■ Your assignment ■
With the line containing "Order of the" as the start and the line containing "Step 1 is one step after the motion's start" as the end, transcribe that span of the entries below exactly, including both.

(Extracted records)
☆ ☆ ☆

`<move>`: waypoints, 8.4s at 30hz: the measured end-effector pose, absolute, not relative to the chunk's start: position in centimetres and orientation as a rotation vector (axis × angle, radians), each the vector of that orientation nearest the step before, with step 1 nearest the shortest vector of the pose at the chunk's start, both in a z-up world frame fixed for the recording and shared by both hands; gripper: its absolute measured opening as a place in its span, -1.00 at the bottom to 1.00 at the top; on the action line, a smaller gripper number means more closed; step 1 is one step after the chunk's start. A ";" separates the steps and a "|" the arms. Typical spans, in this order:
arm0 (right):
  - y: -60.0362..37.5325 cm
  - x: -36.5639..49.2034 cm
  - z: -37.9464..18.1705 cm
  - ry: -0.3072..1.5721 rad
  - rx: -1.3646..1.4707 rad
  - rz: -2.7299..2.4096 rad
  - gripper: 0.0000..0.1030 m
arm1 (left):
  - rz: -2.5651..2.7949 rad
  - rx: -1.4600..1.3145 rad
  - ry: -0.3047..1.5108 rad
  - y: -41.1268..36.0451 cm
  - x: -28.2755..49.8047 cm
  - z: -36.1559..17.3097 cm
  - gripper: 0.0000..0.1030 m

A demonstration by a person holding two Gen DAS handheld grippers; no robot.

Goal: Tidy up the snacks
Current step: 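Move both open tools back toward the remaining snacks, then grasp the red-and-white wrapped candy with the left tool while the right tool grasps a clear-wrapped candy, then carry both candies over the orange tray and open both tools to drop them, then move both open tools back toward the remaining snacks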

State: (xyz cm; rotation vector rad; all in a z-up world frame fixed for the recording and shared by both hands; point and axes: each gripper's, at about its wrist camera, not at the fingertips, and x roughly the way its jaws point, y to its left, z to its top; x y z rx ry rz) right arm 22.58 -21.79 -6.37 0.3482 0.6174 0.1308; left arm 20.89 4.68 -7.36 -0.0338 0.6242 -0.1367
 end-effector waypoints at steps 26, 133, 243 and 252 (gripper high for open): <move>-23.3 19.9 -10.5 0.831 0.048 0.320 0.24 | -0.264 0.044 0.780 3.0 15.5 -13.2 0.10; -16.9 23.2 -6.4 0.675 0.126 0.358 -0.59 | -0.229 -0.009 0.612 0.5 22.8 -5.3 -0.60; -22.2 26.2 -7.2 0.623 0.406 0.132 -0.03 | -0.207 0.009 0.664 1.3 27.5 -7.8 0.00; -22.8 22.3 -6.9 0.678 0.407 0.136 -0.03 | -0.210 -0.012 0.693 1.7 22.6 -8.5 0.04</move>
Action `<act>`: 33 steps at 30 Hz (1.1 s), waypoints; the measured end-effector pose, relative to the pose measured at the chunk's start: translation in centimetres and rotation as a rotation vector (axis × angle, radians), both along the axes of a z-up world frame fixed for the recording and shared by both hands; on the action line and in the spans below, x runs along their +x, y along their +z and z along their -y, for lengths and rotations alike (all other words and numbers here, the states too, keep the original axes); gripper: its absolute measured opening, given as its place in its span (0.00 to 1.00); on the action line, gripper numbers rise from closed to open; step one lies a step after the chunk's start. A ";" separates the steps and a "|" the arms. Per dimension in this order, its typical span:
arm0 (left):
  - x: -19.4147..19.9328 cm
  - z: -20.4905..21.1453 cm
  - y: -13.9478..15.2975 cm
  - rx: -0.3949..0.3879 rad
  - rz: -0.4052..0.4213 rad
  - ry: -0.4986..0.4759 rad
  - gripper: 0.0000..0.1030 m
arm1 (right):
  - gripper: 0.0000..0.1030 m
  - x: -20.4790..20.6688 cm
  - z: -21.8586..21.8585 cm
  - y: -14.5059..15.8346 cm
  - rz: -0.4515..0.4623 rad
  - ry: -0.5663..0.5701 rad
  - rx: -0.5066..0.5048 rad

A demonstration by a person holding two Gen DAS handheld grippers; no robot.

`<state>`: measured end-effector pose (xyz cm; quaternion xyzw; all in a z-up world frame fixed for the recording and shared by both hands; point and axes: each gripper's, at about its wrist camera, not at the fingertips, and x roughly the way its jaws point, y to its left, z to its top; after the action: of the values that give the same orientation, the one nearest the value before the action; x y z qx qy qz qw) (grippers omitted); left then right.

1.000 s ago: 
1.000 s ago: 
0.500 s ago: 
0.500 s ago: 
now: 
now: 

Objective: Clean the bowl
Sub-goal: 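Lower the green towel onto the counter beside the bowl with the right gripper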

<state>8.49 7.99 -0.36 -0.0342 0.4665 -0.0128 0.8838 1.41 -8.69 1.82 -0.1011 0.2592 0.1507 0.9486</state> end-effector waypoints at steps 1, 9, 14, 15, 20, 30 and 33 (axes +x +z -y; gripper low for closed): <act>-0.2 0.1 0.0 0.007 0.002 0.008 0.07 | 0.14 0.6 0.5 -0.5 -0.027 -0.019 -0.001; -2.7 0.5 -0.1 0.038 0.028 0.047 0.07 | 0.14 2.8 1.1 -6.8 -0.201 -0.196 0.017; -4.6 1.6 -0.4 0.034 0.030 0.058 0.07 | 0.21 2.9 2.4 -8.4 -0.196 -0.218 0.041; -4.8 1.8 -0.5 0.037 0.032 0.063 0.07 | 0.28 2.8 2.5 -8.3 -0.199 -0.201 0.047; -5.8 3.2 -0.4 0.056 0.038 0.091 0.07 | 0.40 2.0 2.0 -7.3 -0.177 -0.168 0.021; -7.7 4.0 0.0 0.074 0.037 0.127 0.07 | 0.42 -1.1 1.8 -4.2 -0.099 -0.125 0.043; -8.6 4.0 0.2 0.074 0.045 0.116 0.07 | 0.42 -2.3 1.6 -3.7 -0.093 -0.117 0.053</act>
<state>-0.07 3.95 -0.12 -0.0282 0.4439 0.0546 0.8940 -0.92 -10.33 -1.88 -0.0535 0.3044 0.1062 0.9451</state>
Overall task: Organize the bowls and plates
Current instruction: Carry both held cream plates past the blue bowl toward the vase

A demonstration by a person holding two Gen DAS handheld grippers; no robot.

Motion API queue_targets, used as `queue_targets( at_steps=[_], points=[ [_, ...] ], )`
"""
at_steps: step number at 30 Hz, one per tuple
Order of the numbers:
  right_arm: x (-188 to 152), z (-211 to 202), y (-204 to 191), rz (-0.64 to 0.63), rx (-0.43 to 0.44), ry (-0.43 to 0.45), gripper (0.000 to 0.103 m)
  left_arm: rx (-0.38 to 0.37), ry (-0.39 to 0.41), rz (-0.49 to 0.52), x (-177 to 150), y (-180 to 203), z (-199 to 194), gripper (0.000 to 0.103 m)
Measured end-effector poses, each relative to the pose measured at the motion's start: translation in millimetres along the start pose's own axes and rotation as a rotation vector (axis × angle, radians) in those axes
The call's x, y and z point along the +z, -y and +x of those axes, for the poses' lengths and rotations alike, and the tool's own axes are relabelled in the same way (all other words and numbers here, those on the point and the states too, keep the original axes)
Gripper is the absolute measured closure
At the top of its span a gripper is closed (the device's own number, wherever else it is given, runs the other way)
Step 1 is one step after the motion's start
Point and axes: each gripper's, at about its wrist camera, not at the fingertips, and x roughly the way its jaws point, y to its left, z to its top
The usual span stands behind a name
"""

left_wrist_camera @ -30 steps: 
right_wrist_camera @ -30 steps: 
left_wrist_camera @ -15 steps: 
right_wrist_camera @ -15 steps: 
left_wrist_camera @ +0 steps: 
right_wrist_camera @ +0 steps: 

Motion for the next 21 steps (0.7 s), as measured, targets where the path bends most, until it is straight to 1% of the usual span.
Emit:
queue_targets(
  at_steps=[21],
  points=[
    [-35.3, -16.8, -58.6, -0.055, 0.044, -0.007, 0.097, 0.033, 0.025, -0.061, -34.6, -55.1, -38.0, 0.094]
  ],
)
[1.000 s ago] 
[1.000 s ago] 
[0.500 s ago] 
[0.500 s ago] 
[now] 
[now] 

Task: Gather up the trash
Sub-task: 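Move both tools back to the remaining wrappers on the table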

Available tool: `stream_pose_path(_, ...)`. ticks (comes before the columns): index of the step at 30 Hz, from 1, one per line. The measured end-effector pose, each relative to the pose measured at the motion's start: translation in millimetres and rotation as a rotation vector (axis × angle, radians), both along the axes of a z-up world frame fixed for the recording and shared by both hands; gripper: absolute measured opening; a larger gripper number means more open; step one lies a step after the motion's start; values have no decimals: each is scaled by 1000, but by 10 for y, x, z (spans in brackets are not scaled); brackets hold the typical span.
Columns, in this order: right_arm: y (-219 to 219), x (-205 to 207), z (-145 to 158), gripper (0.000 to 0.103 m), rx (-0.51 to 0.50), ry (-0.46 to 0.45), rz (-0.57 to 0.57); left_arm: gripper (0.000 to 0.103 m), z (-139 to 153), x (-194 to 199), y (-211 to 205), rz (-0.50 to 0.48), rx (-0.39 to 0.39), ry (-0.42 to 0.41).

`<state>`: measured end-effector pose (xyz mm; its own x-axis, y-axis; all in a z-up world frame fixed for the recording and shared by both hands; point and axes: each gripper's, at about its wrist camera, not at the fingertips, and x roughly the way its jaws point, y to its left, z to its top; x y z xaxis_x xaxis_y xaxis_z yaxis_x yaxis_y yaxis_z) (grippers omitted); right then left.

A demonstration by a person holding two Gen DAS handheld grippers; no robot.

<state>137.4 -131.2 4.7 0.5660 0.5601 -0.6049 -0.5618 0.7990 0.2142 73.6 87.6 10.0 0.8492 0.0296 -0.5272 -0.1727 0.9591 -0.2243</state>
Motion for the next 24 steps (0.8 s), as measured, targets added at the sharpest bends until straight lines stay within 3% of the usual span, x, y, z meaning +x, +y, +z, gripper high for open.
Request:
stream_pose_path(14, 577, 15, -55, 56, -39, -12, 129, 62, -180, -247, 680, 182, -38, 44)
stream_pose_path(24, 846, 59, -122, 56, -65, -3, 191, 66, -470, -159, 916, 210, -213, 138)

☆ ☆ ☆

■ Written solution ■
Order of the numbers:
  right_arm: x (-188 to 152), z (-211 to 202), y (-204 to 191), rz (-0.64 to 0.63), rx (-0.43 to 0.44), ry (-0.43 to 0.45), gripper (0.000 to 0.103 m)
  left_arm: rx (-0.38 to 0.37), ry (-0.39 to 0.41), rz (-0.49 to 0.52), x (-177 to 150), y (-180 to 203), z (-199 to 194), gripper (0.000 to 0.103 m)
Measured end-effector poses, each relative to the pose measured at the motion's start: translation in millimetres along the start pose's own axes and rotation as a rotation vector (axis × angle, radians) in those axes
The call's x, y and z point along the +z, -y and +x of those axes, for the poses' lengths and rotations alike, and the tool's own axes are relabelled in the same way (all other words and numbers here, those on the point and the states too, keep the original axes)
Gripper is the absolute measured closure
At the top of its span a gripper is closed (the device's own number, wherever else it is given, runs the other way)
Step 1 is one step after the motion's start

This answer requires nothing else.